# Records for the exercise
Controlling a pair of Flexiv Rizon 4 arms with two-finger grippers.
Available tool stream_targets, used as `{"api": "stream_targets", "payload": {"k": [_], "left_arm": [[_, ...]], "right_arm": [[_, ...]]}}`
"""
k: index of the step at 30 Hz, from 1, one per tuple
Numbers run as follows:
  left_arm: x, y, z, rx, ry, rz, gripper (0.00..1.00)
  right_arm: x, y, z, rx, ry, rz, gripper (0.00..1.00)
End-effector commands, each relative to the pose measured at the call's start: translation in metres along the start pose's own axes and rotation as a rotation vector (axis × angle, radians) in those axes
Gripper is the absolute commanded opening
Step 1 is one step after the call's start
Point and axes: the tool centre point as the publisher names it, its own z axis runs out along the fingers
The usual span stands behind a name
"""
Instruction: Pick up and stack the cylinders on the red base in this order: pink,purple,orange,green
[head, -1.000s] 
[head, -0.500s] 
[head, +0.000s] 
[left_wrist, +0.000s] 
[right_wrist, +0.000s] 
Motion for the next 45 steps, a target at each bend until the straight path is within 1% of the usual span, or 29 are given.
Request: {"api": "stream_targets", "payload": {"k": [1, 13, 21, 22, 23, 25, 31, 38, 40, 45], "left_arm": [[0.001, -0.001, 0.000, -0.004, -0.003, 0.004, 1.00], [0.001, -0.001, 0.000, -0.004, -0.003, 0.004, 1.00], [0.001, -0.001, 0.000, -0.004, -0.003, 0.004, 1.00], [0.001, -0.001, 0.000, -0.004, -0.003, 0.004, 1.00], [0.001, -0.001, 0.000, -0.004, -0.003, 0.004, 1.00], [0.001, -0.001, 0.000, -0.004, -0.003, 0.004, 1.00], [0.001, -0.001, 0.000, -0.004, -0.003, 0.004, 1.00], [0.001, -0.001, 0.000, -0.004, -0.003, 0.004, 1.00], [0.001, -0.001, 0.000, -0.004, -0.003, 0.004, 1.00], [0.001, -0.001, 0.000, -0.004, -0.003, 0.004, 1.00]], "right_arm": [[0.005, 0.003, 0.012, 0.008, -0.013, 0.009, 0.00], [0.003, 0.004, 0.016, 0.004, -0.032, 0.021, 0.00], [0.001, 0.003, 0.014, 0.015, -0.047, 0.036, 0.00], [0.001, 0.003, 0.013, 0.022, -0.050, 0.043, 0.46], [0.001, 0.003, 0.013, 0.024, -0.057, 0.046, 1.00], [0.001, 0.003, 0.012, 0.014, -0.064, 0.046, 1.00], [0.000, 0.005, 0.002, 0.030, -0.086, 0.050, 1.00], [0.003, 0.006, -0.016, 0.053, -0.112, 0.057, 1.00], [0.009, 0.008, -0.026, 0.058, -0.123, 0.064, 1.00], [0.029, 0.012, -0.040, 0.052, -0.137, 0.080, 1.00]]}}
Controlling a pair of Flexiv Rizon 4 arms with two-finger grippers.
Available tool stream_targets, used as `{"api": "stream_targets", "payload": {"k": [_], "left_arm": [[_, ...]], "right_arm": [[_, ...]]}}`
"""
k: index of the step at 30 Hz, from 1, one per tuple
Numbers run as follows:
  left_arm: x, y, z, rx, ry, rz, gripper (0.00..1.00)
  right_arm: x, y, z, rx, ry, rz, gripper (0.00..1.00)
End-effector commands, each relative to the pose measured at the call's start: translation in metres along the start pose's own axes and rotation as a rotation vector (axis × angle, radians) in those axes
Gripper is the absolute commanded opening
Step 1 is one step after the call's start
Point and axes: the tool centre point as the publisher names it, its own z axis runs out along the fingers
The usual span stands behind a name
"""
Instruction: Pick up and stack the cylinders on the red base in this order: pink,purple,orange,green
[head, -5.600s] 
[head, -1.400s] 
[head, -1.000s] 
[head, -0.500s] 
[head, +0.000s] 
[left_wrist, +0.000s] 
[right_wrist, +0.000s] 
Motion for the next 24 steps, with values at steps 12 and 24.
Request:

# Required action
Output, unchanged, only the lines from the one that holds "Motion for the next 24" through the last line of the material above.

# Response to the exercise
Motion for the next 24 steps, with values at steps 12 and 24.
Request:

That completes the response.